It's possible to be dramatically more communication efficient than bloom filters to synchronize sets.
Bloom filters require O(my_set_size) bandwidth, with a good constant factor. This work optimizes it somewhat by excluding members that existed at the time of last synchronization, but it still wastes bandwidth when those commits came in from another source.
It's possible to instead realize O(symmetric_difference_between_sets) when synchronizing a pair. Applied to this kind of usage the bandwidth required would be reduced by whatever redundancy factor (e.g. number of different repos you'd learn the same commit from).
This can be accomplished via error correcting codes, for a high performance industrial implementation I contributed to, see: https://github.com/sipa/minisketch/ (I tried submitting this to HN a while back, but no joy--).
For our paper on applying this to Bitcoin transaction relay to render rumouring bandwidth largely independent of peer count:
[Similar to the motivations of the post, we consider immunity to attackers to be critical-- and most prior efficient gossip work is extremely non-robust.]

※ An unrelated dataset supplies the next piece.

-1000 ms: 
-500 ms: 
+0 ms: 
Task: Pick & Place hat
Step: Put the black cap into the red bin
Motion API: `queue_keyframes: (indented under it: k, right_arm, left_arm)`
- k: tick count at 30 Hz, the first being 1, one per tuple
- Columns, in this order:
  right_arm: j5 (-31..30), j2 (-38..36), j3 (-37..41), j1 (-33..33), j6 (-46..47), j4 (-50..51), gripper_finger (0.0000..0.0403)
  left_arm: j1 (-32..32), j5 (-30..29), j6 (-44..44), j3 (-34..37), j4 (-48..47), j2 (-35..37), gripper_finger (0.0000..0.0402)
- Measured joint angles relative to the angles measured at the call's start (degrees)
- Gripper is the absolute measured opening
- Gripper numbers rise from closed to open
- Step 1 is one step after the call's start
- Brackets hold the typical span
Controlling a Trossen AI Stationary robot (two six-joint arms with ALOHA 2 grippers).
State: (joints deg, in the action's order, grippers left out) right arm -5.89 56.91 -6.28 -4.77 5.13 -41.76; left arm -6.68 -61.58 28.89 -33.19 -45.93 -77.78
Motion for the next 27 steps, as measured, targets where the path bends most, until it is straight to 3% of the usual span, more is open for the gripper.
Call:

For the specific case of synchronizing the blockchain itself, these fancy techniques aren't needed because there is only a single best chain 'list'-- there is only one relevant tip-- and it can be efficiently synchronized with bisection. Bitcoin sends up to 100 hashes at once (though usually more like 30), the first few dense around the best tip and the rest exponentially spaced to extremely efficiently find the highest point of commonalty.
Wow. If I understood its capabilities right, minisketch seems indistinguishable from magic.
Would you please clear a bunch of things:
0. Is my understanding that total elements in a set doesn't matter (afa reconcilation is concerned), right? See #1.
1. If Alice knows for sure there have been, say, 50 new additions (or rather, updates to existing elements) of elements of size 10 bits each (to a set of say 100M total other unchanged elements) since the last sync with Bob, does a sketch(10, 0, 50) by Alice cover all changes Bob needs to see or sketch(10, 0, 100) is needed?
2. A sketch(10, 0, 100) would occupy atmost 10x100 bits? Or, atleast 10x100 bits?
3. What's state of the art in set-reconciliation research right now apart from Pin Sketches?
0. Indeed. Though if your set consists of 100 million elements, you'll indirectly need to have at least 27 bit elements just to be able to identify them. So for practical problems you can probably say that the sketch size does grow logarithmitically with the set sizes.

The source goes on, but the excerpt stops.